## WORK ORDER:
Return all the entries. Match them word for word.

☆ ☆ ☆ ☆ ☆

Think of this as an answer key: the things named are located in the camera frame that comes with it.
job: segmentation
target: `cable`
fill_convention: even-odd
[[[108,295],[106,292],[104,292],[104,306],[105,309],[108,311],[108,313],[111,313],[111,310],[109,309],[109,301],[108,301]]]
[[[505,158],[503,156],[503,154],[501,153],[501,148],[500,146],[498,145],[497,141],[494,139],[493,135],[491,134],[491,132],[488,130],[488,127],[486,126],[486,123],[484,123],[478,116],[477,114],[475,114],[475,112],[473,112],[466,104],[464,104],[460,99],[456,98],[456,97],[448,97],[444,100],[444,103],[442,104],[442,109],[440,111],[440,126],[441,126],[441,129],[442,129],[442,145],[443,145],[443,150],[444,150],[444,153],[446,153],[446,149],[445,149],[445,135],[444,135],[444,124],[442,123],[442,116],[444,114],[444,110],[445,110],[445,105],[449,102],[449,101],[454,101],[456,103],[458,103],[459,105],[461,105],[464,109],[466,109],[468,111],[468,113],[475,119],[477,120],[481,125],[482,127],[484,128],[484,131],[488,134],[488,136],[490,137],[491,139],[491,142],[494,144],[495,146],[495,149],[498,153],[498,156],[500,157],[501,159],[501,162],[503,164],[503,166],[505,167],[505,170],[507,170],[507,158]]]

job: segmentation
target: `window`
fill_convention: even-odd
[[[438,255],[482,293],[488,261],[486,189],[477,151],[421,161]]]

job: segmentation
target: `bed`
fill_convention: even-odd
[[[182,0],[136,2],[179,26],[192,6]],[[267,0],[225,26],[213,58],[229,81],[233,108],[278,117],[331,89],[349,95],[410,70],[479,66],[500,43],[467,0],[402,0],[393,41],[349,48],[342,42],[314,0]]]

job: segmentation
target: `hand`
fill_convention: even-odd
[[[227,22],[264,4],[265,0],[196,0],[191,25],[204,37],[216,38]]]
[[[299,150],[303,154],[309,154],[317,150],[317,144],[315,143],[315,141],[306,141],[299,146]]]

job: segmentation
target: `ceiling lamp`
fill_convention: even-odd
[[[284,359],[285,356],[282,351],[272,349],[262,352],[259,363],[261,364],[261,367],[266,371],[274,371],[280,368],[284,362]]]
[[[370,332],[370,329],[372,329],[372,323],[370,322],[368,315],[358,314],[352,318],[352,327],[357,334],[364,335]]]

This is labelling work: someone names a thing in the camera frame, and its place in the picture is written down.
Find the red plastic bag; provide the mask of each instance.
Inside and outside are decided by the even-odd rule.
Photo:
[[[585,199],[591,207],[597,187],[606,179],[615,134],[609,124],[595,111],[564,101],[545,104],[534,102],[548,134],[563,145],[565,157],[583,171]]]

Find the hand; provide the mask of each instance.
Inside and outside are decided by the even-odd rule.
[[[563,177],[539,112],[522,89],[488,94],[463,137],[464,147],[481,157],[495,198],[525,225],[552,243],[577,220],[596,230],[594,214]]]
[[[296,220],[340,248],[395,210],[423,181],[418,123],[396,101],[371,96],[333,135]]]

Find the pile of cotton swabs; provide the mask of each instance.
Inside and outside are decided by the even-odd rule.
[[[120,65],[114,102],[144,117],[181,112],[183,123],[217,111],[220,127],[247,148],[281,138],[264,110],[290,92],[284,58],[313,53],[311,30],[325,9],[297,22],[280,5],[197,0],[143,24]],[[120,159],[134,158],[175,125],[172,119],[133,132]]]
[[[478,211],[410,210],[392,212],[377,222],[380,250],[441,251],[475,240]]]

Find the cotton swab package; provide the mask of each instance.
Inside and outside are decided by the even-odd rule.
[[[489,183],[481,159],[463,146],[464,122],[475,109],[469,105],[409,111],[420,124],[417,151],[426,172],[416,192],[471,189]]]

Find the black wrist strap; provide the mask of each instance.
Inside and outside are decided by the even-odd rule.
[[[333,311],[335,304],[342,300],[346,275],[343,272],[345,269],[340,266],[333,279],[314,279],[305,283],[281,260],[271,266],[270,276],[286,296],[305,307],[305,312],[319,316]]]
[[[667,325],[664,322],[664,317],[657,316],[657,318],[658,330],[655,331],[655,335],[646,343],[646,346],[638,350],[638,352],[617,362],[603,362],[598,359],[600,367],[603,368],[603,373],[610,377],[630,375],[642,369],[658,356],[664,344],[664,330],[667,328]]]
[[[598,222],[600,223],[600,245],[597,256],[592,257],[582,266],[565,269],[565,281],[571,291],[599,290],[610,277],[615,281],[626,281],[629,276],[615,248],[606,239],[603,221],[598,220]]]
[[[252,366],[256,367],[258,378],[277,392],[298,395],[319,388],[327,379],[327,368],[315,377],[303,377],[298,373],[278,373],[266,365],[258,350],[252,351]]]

☆ ☆ ☆ ☆ ☆

## ANSWER FOR THE TASK:
Think of this as an answer key: the things named are located in the camera frame that comes with it.
job: segmentation
target: `cable`
fill_convention: even-odd
[[[108,295],[106,292],[104,292],[104,306],[105,309],[108,311],[108,313],[111,313],[111,310],[109,309],[109,301],[108,301]]]
[[[505,158],[503,156],[503,154],[501,153],[501,148],[500,146],[498,145],[497,141],[494,139],[493,135],[491,134],[491,132],[488,130],[488,127],[486,126],[486,123],[484,123],[478,116],[477,114],[475,114],[475,112],[473,112],[466,104],[464,104],[460,99],[456,98],[456,97],[448,97],[444,100],[444,103],[442,104],[442,109],[440,111],[440,126],[441,126],[441,129],[442,129],[442,145],[443,145],[443,150],[444,150],[444,153],[446,153],[446,149],[445,149],[445,135],[444,135],[444,124],[442,123],[442,116],[444,114],[444,110],[445,110],[445,105],[449,102],[449,101],[454,101],[456,103],[458,103],[459,105],[461,105],[464,109],[466,109],[468,111],[468,113],[475,119],[477,120],[481,125],[482,127],[484,128],[484,131],[488,134],[488,136],[490,137],[491,139],[491,142],[494,144],[495,146],[495,149],[498,153],[498,156],[500,157],[501,159],[501,162],[503,164],[503,166],[505,167],[505,170],[507,170],[507,158]]]

job: segmentation
target: `window`
fill_convention: even-odd
[[[438,255],[482,293],[488,261],[486,189],[477,151],[421,161]]]

job: segmentation
target: `bed`
fill_convention: even-odd
[[[182,0],[136,2],[179,26],[192,6]],[[267,0],[225,26],[213,58],[229,81],[233,108],[278,117],[331,89],[349,95],[410,70],[479,66],[500,43],[467,0],[402,0],[393,41],[349,48],[342,42],[314,0]]]

job: segmentation
target: `hand`
fill_convention: even-odd
[[[227,22],[264,4],[265,0],[196,0],[191,25],[204,37],[216,38]]]
[[[299,150],[303,154],[309,154],[317,150],[317,144],[315,143],[315,141],[306,141],[299,146]]]

job: segmentation
target: `ceiling lamp`
fill_convention: even-odd
[[[284,359],[285,356],[282,351],[272,349],[262,352],[259,363],[261,364],[261,367],[266,371],[274,371],[280,368],[284,362]]]
[[[370,332],[370,329],[372,329],[372,323],[370,322],[368,315],[358,314],[352,318],[352,327],[357,334],[364,335]]]

This is labelling work: someone names a thing in the camera frame, and its place in the picture is written down.
Find the red plastic bag; provide the mask of each instance.
Inside and outside are decided by the even-odd rule.
Photo:
[[[585,199],[591,207],[597,187],[606,179],[615,134],[609,124],[595,111],[564,101],[545,104],[534,102],[548,134],[563,145],[565,157],[583,171]]]

Find the hand; provide the mask of each instance.
Inside and outside are decided by the even-odd rule.
[[[563,177],[539,112],[522,89],[488,94],[463,137],[464,147],[481,157],[495,198],[525,225],[552,243],[577,220],[596,230],[594,214]]]
[[[296,220],[340,248],[395,210],[423,181],[418,123],[396,101],[371,96],[333,135]]]

Find the pile of cotton swabs; provide the mask of each instance.
Inside and outside are decided by the even-odd rule.
[[[120,65],[114,102],[144,117],[181,112],[183,123],[217,111],[220,127],[247,148],[281,138],[264,110],[290,92],[284,58],[313,53],[311,30],[325,9],[297,22],[280,5],[197,0],[143,24]],[[120,159],[134,158],[175,125],[172,119],[133,132]]]
[[[478,211],[410,210],[392,212],[377,222],[380,250],[441,251],[475,240]]]

Find the cotton swab package; provide the mask of each instance.
Inside and outside are decided by the even-odd rule.
[[[489,183],[481,159],[463,146],[464,122],[475,109],[469,105],[409,111],[420,124],[417,151],[426,172],[416,192],[471,189]]]

Find the black wrist strap; provide the mask of each instance.
Inside and outside are decided by the even-odd rule.
[[[333,311],[335,304],[342,300],[346,275],[343,272],[345,269],[340,266],[333,279],[314,279],[305,283],[281,260],[271,266],[270,276],[286,296],[305,307],[305,312],[319,316]]]
[[[667,325],[664,322],[664,317],[657,316],[657,318],[658,330],[655,331],[655,335],[646,343],[646,346],[638,350],[638,352],[617,362],[603,362],[598,359],[600,367],[603,368],[603,373],[610,377],[630,375],[642,369],[658,356],[664,344],[664,330],[667,328]]]
[[[598,222],[600,223],[600,245],[597,256],[592,257],[582,266],[565,269],[565,281],[571,291],[599,290],[610,277],[615,281],[626,281],[629,276],[615,248],[606,239],[603,221],[598,220]]]
[[[252,366],[256,367],[258,378],[277,392],[298,395],[319,388],[327,379],[327,368],[315,377],[303,377],[298,373],[278,373],[266,365],[258,350],[252,351]]]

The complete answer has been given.